Hinzu kommt, dass Deborah Kerr (Der König und Ich) einfach zum Niederknien spielt. Sie selbst bezeichnete diese Rolle als die beste Darstellung ihrer gesamten Karriere. Die anfangs noch voll im Leben stehende Dame, die im weiteren Verlauf immer mehr zwischen Furcht und Wahnsinn hin und her schlingert, nimmt man ihr zu jeder Sekunde zu 100 Prozent ab. Doch auch der restliche Cast spielt hervorragend. Insbesondere Martin Stephens als verstörender, kleiner Miles beweist, warum er ein Jahr zuvor noch im Dorf der Verdammten wohnte.

Capelight Pictures veröffentlicht den Klassiker nicht zum ersten Mal. Bereits vor acht Jahren erschien der Film auf Blu-ray in einer Softbox-Variante. Doch eine Neuabtastung des 35mm-Negativs nahm man nun zum Anlass, die in allen Belangen optisch schönere Mediabook-Variante unters Volk zu bringen. Nicht nur, dass der Film jetzt noch schärfer als zuvor daher kommt (2,20:1 in 1080p), auch das Cover mit dem Original Kinomotiv ist ein echter Hingucker.

Das üppige Bonusmaterial kennen wir allerdings bereits von der Erstauflage. So gibt es eine ausführliche Einleitung (ca. 26 Minuten) und einen Audiokommentar des britischen Historikers Christopher Frayling. Auf Blu-ray kommen diverse Featurettes, sowie das Hörspiel Die Unschuldsengel (ca. 73 Minuten) und der Kurzfilm Ultima Thule (ca. 19 Minuten) hinzu. Filmtipps sind wiederum auf DVD und Blu-ray vorhanden. Das informative und wie immer schön bebilderte Booklet stammt diesmal von Daniel Wagner. Allerdings sollte man dieses (es wird bereits auf dem Cover gewarnt) erst nach dem Konsum von Schloss des Schreckens lesen, da massiv gespoilert wird.

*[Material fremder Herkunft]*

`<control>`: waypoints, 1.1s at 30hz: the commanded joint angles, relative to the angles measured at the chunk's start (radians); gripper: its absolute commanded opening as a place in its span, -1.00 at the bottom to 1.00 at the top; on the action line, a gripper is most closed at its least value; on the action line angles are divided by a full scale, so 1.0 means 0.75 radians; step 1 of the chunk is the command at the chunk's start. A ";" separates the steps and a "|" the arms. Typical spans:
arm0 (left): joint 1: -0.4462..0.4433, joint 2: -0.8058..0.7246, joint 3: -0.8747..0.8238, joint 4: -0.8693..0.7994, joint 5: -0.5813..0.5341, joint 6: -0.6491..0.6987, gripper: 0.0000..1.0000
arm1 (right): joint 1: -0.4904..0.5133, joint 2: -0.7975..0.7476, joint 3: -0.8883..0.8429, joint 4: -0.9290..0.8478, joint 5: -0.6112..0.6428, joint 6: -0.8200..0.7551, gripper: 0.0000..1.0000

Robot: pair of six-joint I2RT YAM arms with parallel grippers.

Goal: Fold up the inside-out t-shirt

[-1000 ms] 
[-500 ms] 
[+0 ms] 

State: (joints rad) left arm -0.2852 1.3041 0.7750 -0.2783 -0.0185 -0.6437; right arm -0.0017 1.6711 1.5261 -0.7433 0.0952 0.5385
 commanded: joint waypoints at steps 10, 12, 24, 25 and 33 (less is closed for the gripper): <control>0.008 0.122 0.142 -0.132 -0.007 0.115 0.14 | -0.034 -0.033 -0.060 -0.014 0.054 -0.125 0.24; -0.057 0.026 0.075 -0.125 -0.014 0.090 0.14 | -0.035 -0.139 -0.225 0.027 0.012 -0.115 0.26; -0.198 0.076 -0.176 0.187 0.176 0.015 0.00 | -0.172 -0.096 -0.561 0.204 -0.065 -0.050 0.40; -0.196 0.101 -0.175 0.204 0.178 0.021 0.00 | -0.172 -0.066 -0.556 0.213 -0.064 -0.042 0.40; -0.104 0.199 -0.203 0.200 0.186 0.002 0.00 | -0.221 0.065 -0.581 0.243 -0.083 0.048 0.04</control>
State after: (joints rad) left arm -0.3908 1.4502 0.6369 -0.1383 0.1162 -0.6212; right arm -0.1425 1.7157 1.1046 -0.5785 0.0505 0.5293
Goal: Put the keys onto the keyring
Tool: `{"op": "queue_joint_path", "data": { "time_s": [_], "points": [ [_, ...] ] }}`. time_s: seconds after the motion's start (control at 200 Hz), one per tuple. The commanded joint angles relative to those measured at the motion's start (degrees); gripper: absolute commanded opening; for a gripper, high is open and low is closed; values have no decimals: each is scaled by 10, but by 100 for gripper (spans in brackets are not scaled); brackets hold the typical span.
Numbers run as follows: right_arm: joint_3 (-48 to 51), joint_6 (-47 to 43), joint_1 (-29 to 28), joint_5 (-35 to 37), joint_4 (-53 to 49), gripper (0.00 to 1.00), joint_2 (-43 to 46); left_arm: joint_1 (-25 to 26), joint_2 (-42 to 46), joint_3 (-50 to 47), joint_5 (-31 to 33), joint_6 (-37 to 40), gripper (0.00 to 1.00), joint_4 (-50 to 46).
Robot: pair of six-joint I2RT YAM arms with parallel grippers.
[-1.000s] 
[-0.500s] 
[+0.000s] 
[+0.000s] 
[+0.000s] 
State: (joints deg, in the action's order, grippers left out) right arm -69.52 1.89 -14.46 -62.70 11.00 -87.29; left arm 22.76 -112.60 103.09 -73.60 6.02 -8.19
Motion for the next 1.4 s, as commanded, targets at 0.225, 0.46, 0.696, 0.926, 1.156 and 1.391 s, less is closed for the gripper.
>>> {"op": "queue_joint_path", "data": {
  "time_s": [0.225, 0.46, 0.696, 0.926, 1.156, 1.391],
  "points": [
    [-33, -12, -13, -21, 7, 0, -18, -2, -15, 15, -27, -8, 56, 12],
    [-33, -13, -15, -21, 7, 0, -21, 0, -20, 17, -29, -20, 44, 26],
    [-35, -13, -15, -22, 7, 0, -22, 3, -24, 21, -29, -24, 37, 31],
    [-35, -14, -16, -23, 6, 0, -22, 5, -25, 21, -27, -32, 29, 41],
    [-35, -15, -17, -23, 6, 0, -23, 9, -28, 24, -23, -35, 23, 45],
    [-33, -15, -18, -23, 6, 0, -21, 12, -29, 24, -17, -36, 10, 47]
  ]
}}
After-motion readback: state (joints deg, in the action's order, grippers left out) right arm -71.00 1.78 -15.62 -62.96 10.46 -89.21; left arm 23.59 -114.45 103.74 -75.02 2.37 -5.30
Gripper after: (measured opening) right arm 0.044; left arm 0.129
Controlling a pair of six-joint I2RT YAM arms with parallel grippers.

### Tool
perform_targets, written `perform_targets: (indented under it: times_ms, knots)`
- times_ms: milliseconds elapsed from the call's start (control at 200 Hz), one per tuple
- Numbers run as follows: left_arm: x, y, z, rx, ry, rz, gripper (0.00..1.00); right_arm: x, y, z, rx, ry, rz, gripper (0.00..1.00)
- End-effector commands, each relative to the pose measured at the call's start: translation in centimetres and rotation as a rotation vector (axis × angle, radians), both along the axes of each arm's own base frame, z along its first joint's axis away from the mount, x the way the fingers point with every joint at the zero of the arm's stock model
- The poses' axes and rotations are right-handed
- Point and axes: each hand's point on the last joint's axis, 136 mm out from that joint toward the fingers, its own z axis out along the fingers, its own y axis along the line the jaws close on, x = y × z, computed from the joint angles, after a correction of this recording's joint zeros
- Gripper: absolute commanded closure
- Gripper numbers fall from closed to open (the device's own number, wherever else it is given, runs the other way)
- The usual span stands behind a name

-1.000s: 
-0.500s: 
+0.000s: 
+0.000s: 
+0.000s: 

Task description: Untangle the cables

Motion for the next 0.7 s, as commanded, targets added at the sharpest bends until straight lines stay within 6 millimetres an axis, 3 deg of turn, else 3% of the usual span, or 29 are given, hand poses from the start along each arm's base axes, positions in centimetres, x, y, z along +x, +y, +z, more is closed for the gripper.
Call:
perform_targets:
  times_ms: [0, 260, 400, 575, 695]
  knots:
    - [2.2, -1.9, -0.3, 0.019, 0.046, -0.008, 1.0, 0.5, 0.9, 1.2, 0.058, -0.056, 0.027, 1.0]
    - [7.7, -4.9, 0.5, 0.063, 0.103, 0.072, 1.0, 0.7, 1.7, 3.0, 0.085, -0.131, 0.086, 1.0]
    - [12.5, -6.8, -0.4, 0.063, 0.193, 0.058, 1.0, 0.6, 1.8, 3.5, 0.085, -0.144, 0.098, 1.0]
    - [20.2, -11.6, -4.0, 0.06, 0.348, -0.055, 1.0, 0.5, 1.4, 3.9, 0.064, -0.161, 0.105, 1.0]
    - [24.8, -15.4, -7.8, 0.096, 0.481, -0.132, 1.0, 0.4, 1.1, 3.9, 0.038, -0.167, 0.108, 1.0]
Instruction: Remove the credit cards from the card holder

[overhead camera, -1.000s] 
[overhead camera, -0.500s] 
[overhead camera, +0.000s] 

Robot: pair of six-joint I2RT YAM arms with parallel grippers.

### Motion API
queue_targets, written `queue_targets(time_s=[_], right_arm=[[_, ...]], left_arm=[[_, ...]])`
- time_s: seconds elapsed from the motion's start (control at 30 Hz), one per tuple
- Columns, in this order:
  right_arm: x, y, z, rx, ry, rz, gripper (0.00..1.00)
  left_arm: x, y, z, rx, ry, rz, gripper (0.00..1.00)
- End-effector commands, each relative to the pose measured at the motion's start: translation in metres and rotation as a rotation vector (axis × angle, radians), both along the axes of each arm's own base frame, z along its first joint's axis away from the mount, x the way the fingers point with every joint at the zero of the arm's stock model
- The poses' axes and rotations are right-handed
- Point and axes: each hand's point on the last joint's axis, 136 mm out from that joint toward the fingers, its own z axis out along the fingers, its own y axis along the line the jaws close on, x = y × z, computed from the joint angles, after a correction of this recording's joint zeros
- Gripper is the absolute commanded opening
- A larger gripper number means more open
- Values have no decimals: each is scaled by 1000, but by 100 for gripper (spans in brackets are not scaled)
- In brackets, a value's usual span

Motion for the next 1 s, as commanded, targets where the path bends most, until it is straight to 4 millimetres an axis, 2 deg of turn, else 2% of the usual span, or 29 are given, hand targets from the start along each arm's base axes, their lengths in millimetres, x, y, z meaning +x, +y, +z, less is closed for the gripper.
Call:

Denn ob es sich letztlich um ein Psychodrama, in dem eine Frau langsam dem Wahnsinn verfällt oder einen waschechten Horrorfilm handelt, sollte man nicht vorab verraten. Gruselig ist der Film allemal und sollte am späten Abend im dunklen Zimmer gesichtet werden, um die Atmosphäre vollends einzufangen. Ein echter Klassiker des wohligen, subtilen Gruselfilms.